Guest Column by Alexandra Friedman | What We See From Here
October 14, 2013, 4:24 am · Updated October 14, 2013, 9:38 pm·
Ha-Iriya. Al-Baladiya. City Hall. I look up as the train arrives at City Hall Station in Jerusalem, read first in Hebrew, second in Arabic and third in English. I look around — men in black hats, women in hijabs, girls in short skirts, soldiers in uniform. During ordinary moments like this, I am reminded of the city I have come to love so much, the city in which I currently live: Jerusalem.
On my first day of school, as I looked out over East Jerusalem from my classroom window, I was struck by a sight infamous around the world: the security fence between Israel and the West Bank, known by some as an “apartheid wall.” While this was not the first time I had seen the fence in person, it impacted me in a way I had never experienced before. Never had there been such a blatant reminder to me of the violence that once permeated life on my campus and still permeates life in Israel.
On July 31, 2002, during the Second Intifada period, Hebrew University was bombed by Hamas terrorists. The attack took place at the end of the summer Hebrew language course in Frank Sinatra Cafe, a large cafeteria on campus. Nine students, including Americans, were killed, and 100 were wounded. In response to the attack, thousands of Gaza residents took to the streets in celebration.
Today, I just completed my Hebrew language course. I ate in Frank Sinatra for lunch. I left my apartment this morning with every intention of coming back. I walk around campus without fear of attack. I am able to do this because of the security fence protecting Israel.

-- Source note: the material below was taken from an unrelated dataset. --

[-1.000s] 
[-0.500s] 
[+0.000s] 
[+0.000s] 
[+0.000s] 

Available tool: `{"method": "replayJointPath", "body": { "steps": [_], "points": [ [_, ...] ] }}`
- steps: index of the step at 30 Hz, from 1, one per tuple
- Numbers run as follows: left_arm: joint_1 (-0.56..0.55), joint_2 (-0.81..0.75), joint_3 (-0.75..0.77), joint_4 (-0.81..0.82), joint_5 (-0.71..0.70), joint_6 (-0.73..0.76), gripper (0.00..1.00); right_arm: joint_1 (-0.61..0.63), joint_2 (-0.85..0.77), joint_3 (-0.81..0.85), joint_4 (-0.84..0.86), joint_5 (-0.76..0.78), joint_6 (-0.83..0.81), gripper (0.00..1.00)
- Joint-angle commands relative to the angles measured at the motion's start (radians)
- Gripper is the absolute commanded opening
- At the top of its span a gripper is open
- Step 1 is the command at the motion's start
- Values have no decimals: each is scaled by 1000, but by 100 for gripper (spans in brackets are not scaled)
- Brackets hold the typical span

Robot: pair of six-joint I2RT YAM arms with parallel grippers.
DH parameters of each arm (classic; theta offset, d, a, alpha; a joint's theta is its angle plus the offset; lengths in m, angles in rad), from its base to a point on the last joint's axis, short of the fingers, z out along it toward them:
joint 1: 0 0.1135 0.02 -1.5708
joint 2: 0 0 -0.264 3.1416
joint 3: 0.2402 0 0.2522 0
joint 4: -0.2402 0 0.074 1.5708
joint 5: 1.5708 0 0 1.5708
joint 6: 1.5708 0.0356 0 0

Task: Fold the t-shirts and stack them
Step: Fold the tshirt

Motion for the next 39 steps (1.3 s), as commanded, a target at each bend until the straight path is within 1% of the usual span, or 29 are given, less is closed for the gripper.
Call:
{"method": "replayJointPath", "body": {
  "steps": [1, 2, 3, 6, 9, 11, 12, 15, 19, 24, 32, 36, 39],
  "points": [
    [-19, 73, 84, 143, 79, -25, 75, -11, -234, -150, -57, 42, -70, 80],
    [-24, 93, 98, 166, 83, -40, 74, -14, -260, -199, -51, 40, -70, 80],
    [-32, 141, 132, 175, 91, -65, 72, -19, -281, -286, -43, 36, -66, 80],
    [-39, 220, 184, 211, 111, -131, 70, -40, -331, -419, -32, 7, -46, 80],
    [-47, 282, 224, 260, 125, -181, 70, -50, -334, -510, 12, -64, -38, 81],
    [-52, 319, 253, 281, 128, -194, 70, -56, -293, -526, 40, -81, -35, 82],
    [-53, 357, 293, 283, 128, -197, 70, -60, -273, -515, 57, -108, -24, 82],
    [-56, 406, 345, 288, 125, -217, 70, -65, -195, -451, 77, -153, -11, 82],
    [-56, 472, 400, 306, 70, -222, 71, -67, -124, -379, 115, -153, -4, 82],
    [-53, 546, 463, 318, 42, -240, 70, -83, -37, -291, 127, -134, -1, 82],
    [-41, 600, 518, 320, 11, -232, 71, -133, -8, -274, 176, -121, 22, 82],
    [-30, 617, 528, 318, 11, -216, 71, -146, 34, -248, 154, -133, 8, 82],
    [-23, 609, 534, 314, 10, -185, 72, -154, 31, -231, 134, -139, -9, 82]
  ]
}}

During the Second Intifada period, terrorist bombings like the one at my host university became commonplace. Restaurants, buses and schools within Israel became regular settings for massacres of Jews and Arabs alike. The ease with which a terrorist could cross from the West Bank into Israel made this possible and thus necessitated the building of a security fence, of which 90 percent is fence and only 10 percent is a concrete wall. Since its construction, the number of terrorist attacks has declined by more than 90 percent. In 2002, before construction began, 457 Israelis were murdered. In 2009, eight Israelis were killed. This fence is not a weapon — it is a shield.
Today, in memorial of those killed in the Hebrew University attack, there stands a tree planted at an incline into the ground. The exact meaning of the “sideways tree” is not certain, but it has come to symbolize Israel’s strength and solidarity in the face of terror. Despite being uprooted, Israel has continued to grow and flourish and Israelis have, in the face of adversity, remained rooted in the land.
There is no doubt that the security fence has a significant impact on the daily lives of Palestinians. There is also no doubt, however, that Israel has the right to defend itself against terrorist actions. To relegate the wall protecting Israel from countless terrorist attacks and preventing the deaths of hundreds of Israeli citizens to the status of an “apartheid wall” makes this complex issue black-and-white. It diminishes the importance of the historical context in which the wall was built and neglects the gray area that is the Israeli-Palestinian conflict.
There is a saying here that one of my Hebrew teachers shared with me that translates roughly to something like this: what we see from here, they can’t see from there. What Israelis and Palestinians have historically had to face and continue to face is not something understood from “there,” whether that be your living room, your lecture hall or a news studio.
The fence outside of my classroom window serves to protect my life, and the lives of Jews and Arabs. To understand its meaning and purpose, one must live here. One must have experienced the fear that existed during the Second Intifada and the relative calm that has existed in Israel since. I am not claiming to understand those feelings, but I am refusing to ignore them. This is not simply a fence: it is a better night’s sleep, it is the ability to eat at a restaurant without fear, it is peace of mind.
Ha-Iriya. Al-Baladiya. City Hall. Doesn’t sound like apartheid to me.